In Assignment 3, new teams of students build SLAM (Simultaneous Localization and Mapping) systems for their mobile robots. This allows the robot to translate its internal perceptual features into properties and locations of targets, described with respect to a frame of reference for the external world.
Throughout, the theme of the course is integration of sensing, planning, and acting to make changes in the environment. Assignments 1, 2, and 3 are done in randomly-assigned groups.
Based on these assignments, students form their own teams for the final project.

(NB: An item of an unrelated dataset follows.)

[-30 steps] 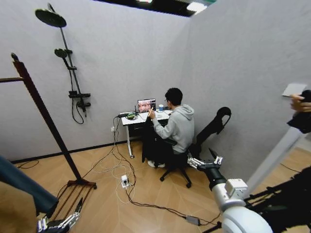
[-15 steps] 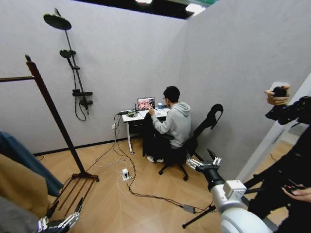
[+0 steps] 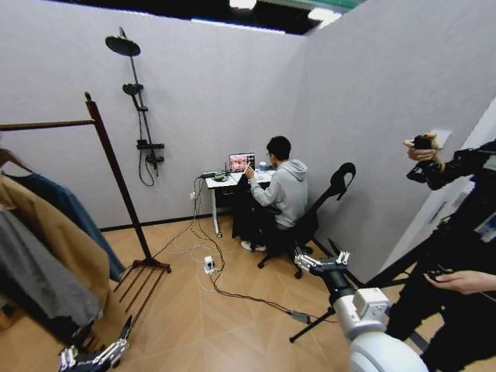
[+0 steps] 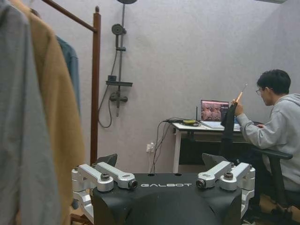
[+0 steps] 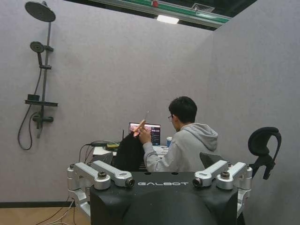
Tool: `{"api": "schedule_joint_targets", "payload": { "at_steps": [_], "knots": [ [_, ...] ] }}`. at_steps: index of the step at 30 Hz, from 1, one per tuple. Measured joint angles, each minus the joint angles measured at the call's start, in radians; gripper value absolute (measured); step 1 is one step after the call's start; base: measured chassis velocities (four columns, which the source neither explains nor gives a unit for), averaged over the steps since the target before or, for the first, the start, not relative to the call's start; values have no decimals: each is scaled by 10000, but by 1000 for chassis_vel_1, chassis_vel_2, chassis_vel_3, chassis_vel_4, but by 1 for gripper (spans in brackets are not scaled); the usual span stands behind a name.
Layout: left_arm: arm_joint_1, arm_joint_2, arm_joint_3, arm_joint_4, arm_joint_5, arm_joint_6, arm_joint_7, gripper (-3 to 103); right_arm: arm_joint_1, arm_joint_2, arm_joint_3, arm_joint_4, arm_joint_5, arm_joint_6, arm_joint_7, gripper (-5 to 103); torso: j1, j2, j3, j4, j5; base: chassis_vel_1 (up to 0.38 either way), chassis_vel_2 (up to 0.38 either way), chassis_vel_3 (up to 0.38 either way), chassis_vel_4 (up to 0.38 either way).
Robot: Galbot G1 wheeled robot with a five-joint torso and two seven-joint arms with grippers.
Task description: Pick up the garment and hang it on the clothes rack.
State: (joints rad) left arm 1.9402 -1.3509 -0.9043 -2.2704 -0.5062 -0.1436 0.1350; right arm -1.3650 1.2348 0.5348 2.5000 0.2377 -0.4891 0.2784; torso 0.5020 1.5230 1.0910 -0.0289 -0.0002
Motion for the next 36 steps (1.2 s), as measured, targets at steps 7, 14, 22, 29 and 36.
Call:
{"api": "schedule_joint_targets", "payload": {
  "at_steps": [7,14,22,29,36],
  "knots": [
    [0,0,0,-1,0,0,-2,100,122,-148,-184,0,-1,13,-1,100,1,-1,1,3,4,211,-26,-23,213],
    [0,0,0,0,1,0,-3,100,199,-162,-312,0,-6,13,-5,100,5,-2,3,4,0,180,-24,-22,176],
    [0,0,0,-1,0,0,-1,100,198,-188,-321,0,-14,14,-8,100,4,-2,1,1,4,123,-138,-135,130],
    [0,0,0,0,0,0,-1,100,187,-199,-351,0,-11,72,-11,100,2,-1,1,2,0,147,-140,-137,147],
    [0,0,0,0,0,0,0,100,134,-91,-483,0,-139,68,-18,100,2,0,1,0,2,103,-132,-139,111]
  ]
}}
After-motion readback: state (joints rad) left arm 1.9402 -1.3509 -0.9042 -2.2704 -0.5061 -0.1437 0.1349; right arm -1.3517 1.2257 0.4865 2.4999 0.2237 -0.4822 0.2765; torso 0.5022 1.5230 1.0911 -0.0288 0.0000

Each team proposes a project, sets milestones to track its own progress, submits a progress report, prepares for and gives a final public demonstration [traditionally in the Beyster atrium (Tishman Hall) but now probably online], and submits a written final report. All projects involve physical robots accomplishing non-trivial tasks in the physical world, dealing with "real-world" constraints, through sensing, decision-making, and acting.
Assignment 0 | 10% | individual | Assignment 1 | 15% | group | Assignment 2 | 15% | group | Assignment 3 | 15% | group | MDE Project | 30% | group | Participation | 10% | individual | Robot return | 4% | individual | Course eval | 1% | individual |
There is a lot of important sharable knowledge about "incantations" for accomplishing various goals that you can teach each other, and learn more effectively from each other.
Post your questions on Piazza. Answer other people's questions. Search previous discussions for answers to your questions.
A Major Design Experience (MDE) course is fundamentally group-based. Success of the group depends critically on the abilities of the members of the group to collaborate toward defining and reaching a shared goal.
Group members will have different strengths and weaknesses, and each group will need to find ways to work together effectively. Essentially, each member of a team functions partly as a teacher, and partly as a student, of the other members of their team. This means that individual group members must respect and support each other, but they must also earn the respect of the others, and know when and how to ask for (and accept) their support.
The final project is done in self-organized teams, but the earlier assignments are done in randomly-assigned teams, which is arguably a more realistic model. This is done to help you learn to collaborate effectively with anyone.
After each team assignment, including the final project, each of the members will submit an individual evaluation of each member of their team, including themselves, on a 1 to 5 scale. The course also includes a few individual evaluations, such as the "Hello, World!" assignment. But the bulk of the evaluation is based on group performance.
It is well-understood that collective activities can be positive-sum, zero-sum, or negative-sum. Collaborative teamwork is intended to be very much positive-sum: "the whole is greater than the sum of its parts." But there are zero-sum and negative-sum pitfalls, that you must learn to identify and avoid.
This course has the potential to be an outstanding experience, but you must make it so.